> **Data excerpt**:

-=-=-

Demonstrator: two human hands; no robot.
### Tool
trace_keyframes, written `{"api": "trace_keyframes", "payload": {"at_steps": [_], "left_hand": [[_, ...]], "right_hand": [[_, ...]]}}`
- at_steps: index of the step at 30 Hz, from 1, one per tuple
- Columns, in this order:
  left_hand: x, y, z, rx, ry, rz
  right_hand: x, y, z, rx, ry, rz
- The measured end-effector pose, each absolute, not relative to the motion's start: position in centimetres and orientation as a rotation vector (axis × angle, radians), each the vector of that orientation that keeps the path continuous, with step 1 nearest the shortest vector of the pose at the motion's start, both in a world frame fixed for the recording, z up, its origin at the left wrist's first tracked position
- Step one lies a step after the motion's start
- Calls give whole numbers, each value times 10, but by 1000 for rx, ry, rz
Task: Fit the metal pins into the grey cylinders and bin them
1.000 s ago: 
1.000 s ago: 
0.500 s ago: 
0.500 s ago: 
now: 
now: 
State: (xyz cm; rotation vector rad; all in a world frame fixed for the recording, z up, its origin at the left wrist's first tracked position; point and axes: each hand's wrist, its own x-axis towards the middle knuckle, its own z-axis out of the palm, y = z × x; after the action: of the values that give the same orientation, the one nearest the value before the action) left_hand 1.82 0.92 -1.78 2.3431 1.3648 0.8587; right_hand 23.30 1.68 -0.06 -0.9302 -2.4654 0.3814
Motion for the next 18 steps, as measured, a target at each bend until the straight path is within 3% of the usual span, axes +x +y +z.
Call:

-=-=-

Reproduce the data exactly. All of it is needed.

> **Reply to the task**:
Demonstrator: two human hands; no robot.
### Tool
trace_keyframes, written `{"api": "trace_keyframes", "payload": {"at_steps": [_], "left_hand": [[_, ...]], "right_hand": [[_, ...]]}}`
- at_steps: index of the step at 30 Hz, from 1, one per tuple
- Columns, in this order:
  left_hand: x, y, z, rx, ry, rz
  right_hand: x, y, z, rx, ry, rz
- The measured end-effector pose, each absolute, not relative to the motion's start: position in centimetres and orientation as a rotation vector (axis × angle, radians), each the vector of that orientation that keeps the path continuous, with step 1 nearest the shortest vector of the pose at the motion's start, both in a world frame fixed for the recording, z up, its origin at the left wrist's first tracked position
- Step one lies a step after the motion's start
- Calls give whole numbers, each value times 10, but by 1000 for rx, ry, rz
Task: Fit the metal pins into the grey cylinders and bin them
1.000 s ago: 
1.000 s ago: 
0.500 s ago: 
0.500 s ago: 
now: 
now: 
State: (xyz cm; rotation vector rad; all in a world frame fixed for the recording, z up, its origin at the left wrist's first tracked position; point and axes: each hand's wrist, its own x-axis towards the middle knuckle, its own z-axis out of the palm, y = z × x; after the action: of the values that give the same orientation, the one nearest the value before the action) left_hand 1.82 0.92 -1.78 2.3431 1.3648 0.8587; right_hand 23.30 1.68 -0.06 -0.9302 -2.4654 0.3814
Motion for the next 18 steps, as measured, a target at each bend until the straight path is within 3% of the usual span, axes +x +y +z.
Call:

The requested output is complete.